| Sanskrit | Word-by-word |
|---|---|
| Om iti | Oṃ — thus |
| etad akṣaram | this syllable |
| idaṃ sarvam | all this (the entire world) |
| bhūtaṃ bhavad bhaviṣyat | past, present, future |
| sarvam oṃkāra eva | all is Oṃ only |
| trikālātītam | beyond the three times (beyond time) |
| tad apy oṃkāra eva | that also is Oṃ only |
The Upaniṣad does not begin with an argument. It begins with a claim so large you can barely hold it: one syllable contains everything.
Think of a seed. Inside the seed is the entire tree — not symbolically, but actually. The tree is the seed unfolded in time. Oṃ is the Upanishad's word for the seed of everything — the single vibration from which all distinctions, all forms, all experiences arise. Past events, present moments, future possibilities — all are that one movement of existence, expressed in different shapes.
The verse goes one step further: even what is beyond time — the ground in which time itself arises — is Oṃ. This points not just at everything in the world but at what the world appears in. The container as well as everything it contains.
Layer 3 — What it points toRight now, you are in some state — awake, reading, with thoughts arising and passing. Before the thought that just arose, there was a moment of silence. And in that silence, there was still something — awareness was present, even with nothing in it.

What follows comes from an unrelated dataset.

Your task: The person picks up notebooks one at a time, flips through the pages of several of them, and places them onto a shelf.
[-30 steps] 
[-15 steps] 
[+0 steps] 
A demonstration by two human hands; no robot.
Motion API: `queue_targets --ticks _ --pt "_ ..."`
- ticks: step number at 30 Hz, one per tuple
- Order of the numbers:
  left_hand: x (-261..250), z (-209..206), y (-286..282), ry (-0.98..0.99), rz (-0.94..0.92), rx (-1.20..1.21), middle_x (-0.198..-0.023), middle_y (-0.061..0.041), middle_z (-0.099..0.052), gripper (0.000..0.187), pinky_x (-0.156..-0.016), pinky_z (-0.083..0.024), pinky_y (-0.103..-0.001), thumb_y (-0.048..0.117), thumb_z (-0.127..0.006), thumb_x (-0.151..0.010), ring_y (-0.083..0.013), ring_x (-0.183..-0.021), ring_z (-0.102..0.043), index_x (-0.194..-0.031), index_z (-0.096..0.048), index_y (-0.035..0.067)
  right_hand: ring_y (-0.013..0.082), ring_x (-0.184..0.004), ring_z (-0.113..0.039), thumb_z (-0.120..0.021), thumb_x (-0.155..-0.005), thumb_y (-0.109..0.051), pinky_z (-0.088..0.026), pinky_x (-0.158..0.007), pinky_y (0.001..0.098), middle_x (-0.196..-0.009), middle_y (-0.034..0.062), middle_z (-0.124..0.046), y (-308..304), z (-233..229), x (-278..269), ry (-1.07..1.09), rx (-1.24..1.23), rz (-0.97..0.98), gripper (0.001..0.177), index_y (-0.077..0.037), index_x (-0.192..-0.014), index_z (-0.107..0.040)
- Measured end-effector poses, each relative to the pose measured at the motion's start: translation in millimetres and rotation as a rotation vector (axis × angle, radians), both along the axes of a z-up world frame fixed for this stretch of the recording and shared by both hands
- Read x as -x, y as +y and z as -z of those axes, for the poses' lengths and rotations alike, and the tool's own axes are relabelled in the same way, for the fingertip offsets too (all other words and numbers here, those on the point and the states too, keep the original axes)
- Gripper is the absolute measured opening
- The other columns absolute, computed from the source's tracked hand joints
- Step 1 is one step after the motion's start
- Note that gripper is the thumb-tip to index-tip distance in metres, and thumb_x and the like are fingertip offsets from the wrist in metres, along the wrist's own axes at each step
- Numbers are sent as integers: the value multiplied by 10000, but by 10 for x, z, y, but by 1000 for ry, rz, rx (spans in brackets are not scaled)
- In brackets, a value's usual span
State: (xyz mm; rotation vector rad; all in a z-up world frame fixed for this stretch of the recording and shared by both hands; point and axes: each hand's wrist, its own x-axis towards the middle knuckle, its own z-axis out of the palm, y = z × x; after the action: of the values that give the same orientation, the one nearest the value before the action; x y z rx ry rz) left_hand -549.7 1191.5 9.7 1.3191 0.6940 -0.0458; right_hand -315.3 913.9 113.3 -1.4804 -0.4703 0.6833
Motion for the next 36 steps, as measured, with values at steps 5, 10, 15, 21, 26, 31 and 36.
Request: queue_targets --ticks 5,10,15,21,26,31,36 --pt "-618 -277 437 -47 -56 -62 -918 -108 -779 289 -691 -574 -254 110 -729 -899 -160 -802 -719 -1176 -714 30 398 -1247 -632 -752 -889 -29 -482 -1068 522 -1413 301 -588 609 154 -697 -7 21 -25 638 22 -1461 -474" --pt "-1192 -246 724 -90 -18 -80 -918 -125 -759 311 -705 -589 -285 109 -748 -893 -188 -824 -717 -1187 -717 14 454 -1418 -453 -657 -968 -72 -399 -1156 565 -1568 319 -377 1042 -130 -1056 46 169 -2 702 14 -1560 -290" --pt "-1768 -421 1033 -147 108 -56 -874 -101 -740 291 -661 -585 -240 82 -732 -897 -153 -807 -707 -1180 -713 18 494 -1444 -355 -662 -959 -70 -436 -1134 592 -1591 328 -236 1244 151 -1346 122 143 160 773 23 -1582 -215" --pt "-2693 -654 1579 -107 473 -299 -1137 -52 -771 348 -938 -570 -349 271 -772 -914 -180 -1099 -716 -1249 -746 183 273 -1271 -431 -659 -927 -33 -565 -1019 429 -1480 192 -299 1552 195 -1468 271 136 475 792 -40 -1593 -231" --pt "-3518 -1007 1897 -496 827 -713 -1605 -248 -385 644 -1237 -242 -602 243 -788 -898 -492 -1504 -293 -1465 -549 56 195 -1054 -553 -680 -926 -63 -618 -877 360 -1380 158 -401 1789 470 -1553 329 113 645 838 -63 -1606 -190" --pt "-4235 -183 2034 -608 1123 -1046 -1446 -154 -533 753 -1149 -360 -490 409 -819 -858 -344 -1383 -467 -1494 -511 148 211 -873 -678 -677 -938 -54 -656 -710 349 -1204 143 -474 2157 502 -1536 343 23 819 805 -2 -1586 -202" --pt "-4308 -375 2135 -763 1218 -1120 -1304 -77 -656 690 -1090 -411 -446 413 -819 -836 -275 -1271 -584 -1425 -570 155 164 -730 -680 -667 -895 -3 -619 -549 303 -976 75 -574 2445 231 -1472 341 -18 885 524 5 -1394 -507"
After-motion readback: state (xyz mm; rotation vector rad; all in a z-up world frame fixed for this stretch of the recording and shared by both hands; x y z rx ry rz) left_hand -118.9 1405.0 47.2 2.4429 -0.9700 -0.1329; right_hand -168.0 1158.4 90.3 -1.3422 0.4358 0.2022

What the verse is pointing at is not the sound "Oṃ." It is the reality the sound is a symbol for: the one existence that underlies and includes every moment of your experience — and also the ground in which your experience appears. Not something you need to find. Something you are already inside of, and that is already inside of you.
The word akṣara carries two meanings: syllable, and that which does not perish (na kṣarati). The Upaniṣad opens by choosing a word for the symbol of Brahman that is itself a description of Brahman — imperishable. The choice is precise, not decorative.
Oṃkāra is the name for Oṃ as a whole — the three phonemes A, U, M in combination with the resonant silence that follows. The Māṇḍūkya will later map each phoneme to a state of consciousness (verses 9–11), and the silence after M to Turīya. This first verse establishes the totality before the analysis begins: everything within time, and the ground beyond time — both are Oṃ.
The phrase trikālātītam — "beyond the three times" — is philosophically significant. It does not mean very old or outside history. It means: not subject to temporal existence at all. Brahman is not past, present, or future — it is the unchanging ground in which time appears. This is the first pointing, before any analysis, toward Turīya.
Layer 3 — What it points toThe verse is structured as a concentric expansion: first the world in time, then what is beyond time. You are in the first circle. You are also, according to the Upaniṣad, the second — because Ātman, the deepest self, is not subject to time. Verse 2 will make this explicit. Verse 1 places you inside the whole before the structure of the argument unfolds.
Śaṅkara's commentary on this verse (Māṇḍūkya Bhāṣya 1.1) identifies idaṃ sarvam ("all this") with the phenomenal world in its entirety — the vyāvahārika realm — and the trikālātīta ("beyond the three times") with Brahman at the pāramārthika level. The verse thus covers both levels of reality in its first sentence: the conventional and the ultimate are both Oṃ. This immediately establishes the non-dual structure: there is no ontological gap between them, only a perspectival one.
Gauḍapāda (Kārikā I.1) reads the verse as identifying the four quarters of Oṃ (A, U, M, and the silence) with the four states of consciousness that the Upaniṣad will analyse — waking, dream, deep sleep, and Turīya. His reading makes explicit what the structure of the text implies: the analysis of the syllable and the analysis of consciousness are the same analysis.
Layer 3 — What it points toThe hermeneutic consequence of this opening: by beginning with idaṃ sarvam — all this — the Upaniṣad places the reader inside the scope of Oṃ before any argument. You are not outside looking at the symbol. You are part of what the symbol points at. The Upaniṣad's method is not to bring the reader toward Brahman from a distance; it is to reveal that the distance was never there. Verse 1 establishes that posture before a single argument is made.